**GOAL OF THE EXERCISE**
An exact copy of all the data is the expected answer.

**DATASET EXCERPT**

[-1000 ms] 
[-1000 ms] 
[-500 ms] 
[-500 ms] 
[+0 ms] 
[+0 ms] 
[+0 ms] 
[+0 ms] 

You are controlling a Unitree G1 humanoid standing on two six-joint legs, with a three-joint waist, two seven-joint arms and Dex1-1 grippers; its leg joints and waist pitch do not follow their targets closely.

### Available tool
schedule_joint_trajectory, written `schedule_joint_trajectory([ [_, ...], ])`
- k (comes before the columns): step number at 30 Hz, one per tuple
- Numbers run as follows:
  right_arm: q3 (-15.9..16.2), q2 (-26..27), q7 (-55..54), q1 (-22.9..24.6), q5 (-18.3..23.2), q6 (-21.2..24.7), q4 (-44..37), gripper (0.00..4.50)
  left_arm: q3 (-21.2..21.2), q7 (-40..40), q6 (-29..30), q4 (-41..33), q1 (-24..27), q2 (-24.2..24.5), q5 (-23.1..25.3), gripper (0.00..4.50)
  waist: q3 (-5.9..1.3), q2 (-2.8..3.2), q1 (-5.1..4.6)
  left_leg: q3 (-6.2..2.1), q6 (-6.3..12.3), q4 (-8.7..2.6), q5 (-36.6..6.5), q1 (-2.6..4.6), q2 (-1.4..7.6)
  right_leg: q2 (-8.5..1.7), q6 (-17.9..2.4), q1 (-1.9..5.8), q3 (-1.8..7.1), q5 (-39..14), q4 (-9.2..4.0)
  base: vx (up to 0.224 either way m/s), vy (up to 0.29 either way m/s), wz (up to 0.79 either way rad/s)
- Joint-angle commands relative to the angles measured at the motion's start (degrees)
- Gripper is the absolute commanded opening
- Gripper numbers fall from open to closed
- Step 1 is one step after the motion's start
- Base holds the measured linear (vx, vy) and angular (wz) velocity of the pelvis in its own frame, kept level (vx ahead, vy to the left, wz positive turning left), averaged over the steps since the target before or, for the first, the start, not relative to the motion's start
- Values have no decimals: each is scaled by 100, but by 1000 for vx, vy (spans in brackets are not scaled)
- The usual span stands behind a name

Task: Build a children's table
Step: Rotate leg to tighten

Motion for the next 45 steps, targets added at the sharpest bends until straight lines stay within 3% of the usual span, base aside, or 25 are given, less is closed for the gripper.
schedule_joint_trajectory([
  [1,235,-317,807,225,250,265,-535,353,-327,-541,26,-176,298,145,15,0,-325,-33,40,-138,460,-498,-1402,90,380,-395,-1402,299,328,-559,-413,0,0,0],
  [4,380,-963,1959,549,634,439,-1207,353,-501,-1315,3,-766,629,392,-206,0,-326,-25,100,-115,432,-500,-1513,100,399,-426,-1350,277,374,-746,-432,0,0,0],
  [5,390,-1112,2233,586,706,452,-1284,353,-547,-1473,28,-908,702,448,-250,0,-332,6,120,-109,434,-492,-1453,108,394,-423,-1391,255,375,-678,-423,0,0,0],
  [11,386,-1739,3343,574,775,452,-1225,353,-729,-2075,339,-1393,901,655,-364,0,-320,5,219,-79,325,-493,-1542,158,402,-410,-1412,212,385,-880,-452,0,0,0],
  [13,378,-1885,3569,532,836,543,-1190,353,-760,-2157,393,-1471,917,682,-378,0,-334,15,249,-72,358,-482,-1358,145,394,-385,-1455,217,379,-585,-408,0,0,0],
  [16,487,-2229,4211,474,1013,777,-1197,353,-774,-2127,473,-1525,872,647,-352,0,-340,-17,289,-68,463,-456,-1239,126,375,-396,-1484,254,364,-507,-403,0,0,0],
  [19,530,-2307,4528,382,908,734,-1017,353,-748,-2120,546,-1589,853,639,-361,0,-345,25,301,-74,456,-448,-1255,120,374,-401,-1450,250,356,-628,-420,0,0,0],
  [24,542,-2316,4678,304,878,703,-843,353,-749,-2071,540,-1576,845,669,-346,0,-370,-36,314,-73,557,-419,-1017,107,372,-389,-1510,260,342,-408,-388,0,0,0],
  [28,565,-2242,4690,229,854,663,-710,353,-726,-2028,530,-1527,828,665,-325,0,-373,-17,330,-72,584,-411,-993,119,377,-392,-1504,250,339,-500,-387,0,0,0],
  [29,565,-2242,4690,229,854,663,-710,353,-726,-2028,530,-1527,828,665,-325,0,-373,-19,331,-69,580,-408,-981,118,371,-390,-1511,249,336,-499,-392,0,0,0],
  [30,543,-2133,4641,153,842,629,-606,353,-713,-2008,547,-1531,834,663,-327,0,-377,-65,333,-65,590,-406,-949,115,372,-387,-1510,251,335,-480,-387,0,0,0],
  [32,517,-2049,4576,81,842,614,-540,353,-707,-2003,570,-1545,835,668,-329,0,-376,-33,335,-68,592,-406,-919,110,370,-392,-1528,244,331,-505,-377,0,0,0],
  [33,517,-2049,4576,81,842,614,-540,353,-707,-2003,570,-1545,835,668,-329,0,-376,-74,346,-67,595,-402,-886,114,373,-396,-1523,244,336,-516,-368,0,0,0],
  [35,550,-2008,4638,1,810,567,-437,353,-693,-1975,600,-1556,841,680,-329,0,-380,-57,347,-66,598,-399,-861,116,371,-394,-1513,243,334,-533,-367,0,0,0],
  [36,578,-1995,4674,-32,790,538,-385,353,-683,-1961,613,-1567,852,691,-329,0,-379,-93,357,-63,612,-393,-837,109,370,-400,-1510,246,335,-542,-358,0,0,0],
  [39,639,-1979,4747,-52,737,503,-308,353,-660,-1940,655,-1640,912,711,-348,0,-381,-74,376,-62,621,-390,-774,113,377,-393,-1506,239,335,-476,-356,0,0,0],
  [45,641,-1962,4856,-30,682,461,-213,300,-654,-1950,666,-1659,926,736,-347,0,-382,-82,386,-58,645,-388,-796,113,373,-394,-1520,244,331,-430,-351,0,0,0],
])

**RESPONSE TO THIS EXERCISE**
[-1000 ms] 
[-1000 ms] 
[-500 ms] 
[-500 ms] 
[+0 ms] 
[+0 ms] 
[+0 ms] 
[+0 ms] 

You are controlling a Unitree G1 humanoid standing on two six-joint legs, with a three-joint waist, two seven-joint arms and Dex1-1 grippers; its leg joints and waist pitch do not follow their targets closely.

### Available tool
schedule_joint_trajectory, written `schedule_joint_trajectory([ [_, ...], ])`
- k (comes before the columns): step number at 30 Hz, one per tuple
- Numbers run as follows:
  right_arm: q3 (-15.9..16.2), q2 (-26..27), q7 (-55..54), q1 (-22.9..24.6), q5 (-18.3..23.2), q6 (-21.2..24.7), q4 (-44..37), gripper (0.00..4.50)
  left_arm: q3 (-21.2..21.2), q7 (-40..40), q6 (-29..30), q4 (-41..33), q1 (-24..27), q2 (-24.2..24.5), q5 (-23.1..25.3), gripper (0.00..4.50)
  waist: q3 (-5.9..1.3), q2 (-2.8..3.2), q1 (-5.1..4.6)
  left_leg: q3 (-6.2..2.1), q6 (-6.3..12.3), q4 (-8.7..2.6), q5 (-36.6..6.5), q1 (-2.6..4.6), q2 (-1.4..7.6)
  right_leg: q2 (-8.5..1.7), q6 (-17.9..2.4), q1 (-1.9..5.8), q3 (-1.8..7.1), q5 (-39..14), q4 (-9.2..4.0)
  base: vx (up to 0.224 either way m/s), vy (up to 0.29 either way m/s), wz (up to 0.79 either way rad/s)
- Joint-angle commands relative to the angles measured at the motion's start (degrees)
- Gripper is the absolute commanded opening
- Gripper numbers fall from open to closed
- Step 1 is one step after the motion's start
- Base holds the measured linear (vx, vy) and angular (wz) velocity of the pelvis in its own frame, kept level (vx ahead, vy to the left, wz positive turning left), averaged over the steps since the target before or, for the first, the start, not relative to the motion's start
- Values have no decimals: each is scaled by 100, but by 1000 for vx, vy (spans in brackets are not scaled)
- The usual span stands behind a name

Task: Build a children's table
Step: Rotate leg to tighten

Motion for the next 45 steps, targets added at the sharpest bends until straight lines stay within 3% of the usual span, base aside, or 25 are given, less is closed for the gripper.
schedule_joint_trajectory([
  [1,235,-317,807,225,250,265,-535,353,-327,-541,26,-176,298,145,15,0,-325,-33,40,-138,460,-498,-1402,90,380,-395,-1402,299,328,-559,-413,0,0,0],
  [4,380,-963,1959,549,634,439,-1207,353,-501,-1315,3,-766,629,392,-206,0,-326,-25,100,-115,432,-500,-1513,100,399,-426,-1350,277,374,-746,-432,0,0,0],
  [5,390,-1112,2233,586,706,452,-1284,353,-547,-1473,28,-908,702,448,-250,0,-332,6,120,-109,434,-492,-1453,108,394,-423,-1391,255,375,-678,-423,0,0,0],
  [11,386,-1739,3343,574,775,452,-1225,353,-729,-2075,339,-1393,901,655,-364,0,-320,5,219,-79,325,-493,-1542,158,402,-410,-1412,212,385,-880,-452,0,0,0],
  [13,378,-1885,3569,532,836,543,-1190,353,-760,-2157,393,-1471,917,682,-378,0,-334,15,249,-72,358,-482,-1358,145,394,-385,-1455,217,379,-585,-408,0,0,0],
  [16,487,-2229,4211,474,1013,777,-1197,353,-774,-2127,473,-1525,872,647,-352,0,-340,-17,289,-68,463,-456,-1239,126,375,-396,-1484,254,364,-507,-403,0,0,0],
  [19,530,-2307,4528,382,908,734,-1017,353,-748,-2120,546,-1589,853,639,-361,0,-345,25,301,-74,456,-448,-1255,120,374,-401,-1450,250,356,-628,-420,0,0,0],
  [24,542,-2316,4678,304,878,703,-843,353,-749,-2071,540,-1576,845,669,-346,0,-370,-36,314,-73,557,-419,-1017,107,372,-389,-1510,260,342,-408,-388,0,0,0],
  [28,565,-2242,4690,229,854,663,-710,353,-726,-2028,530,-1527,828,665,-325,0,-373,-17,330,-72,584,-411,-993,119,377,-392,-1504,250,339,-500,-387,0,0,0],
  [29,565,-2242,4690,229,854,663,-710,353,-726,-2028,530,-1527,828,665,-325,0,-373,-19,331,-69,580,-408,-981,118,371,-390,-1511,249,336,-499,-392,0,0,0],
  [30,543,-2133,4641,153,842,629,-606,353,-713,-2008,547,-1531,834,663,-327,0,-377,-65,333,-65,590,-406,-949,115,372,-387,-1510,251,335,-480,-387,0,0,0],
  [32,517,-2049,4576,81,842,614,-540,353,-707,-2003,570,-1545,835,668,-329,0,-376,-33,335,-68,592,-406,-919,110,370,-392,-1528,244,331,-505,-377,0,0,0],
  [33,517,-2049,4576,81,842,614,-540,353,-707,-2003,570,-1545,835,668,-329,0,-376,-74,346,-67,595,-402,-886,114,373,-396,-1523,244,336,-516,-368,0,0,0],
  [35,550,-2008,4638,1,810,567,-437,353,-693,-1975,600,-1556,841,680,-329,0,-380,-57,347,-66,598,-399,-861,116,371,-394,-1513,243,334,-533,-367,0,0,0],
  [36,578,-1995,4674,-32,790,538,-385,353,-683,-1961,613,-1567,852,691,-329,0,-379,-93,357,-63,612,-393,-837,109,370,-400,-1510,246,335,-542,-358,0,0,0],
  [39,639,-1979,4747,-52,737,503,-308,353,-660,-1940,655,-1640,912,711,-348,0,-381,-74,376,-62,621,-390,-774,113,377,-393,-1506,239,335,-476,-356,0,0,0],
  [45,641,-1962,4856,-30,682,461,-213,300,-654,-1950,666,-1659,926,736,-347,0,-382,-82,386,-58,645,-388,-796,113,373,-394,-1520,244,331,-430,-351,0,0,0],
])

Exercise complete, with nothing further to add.